Instructions to follow: In the listing below, start your output at the line with "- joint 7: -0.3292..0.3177" and end it after the line with "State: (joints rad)", copying every line exactly.

Source data:
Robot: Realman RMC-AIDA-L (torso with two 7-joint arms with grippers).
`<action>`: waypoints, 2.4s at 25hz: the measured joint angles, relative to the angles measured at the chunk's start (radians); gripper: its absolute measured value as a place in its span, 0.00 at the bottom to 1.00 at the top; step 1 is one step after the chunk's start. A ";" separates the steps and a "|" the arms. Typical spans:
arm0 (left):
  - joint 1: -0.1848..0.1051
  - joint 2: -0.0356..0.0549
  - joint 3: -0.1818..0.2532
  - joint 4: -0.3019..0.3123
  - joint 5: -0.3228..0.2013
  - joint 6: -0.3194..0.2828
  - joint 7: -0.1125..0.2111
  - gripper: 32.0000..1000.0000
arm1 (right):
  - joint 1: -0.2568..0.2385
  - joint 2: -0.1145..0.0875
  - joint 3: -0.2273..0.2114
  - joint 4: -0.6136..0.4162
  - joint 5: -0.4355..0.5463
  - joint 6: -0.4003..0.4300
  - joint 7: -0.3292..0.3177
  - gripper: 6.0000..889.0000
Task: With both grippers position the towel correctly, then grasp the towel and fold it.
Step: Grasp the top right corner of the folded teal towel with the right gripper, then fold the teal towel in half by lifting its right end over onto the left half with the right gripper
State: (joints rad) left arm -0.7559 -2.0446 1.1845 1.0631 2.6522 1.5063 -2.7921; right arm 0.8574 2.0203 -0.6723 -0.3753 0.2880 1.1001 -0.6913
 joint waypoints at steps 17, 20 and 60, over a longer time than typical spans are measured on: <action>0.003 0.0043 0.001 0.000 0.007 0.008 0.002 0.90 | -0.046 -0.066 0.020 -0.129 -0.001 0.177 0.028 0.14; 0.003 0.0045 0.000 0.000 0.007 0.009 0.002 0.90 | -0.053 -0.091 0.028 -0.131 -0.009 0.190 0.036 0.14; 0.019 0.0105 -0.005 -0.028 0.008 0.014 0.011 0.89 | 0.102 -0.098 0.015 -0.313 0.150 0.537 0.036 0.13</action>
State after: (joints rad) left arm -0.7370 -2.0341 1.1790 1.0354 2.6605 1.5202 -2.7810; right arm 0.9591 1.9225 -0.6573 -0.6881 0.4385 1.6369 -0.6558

Task result:
  - joint 7: -0.3292..0.3177
  - gripper: 6.0000..889.0000
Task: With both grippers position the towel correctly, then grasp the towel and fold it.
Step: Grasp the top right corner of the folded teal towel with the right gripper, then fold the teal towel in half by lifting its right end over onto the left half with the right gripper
State: (joints rad) left arm -0.7559 -2.0446 1.1845 1.0631 2.6522 1.5063 -2.7921; right arm 0.8574 2.0203 -0.6723 -0.3753 0.2880 1.1001 -0.6913

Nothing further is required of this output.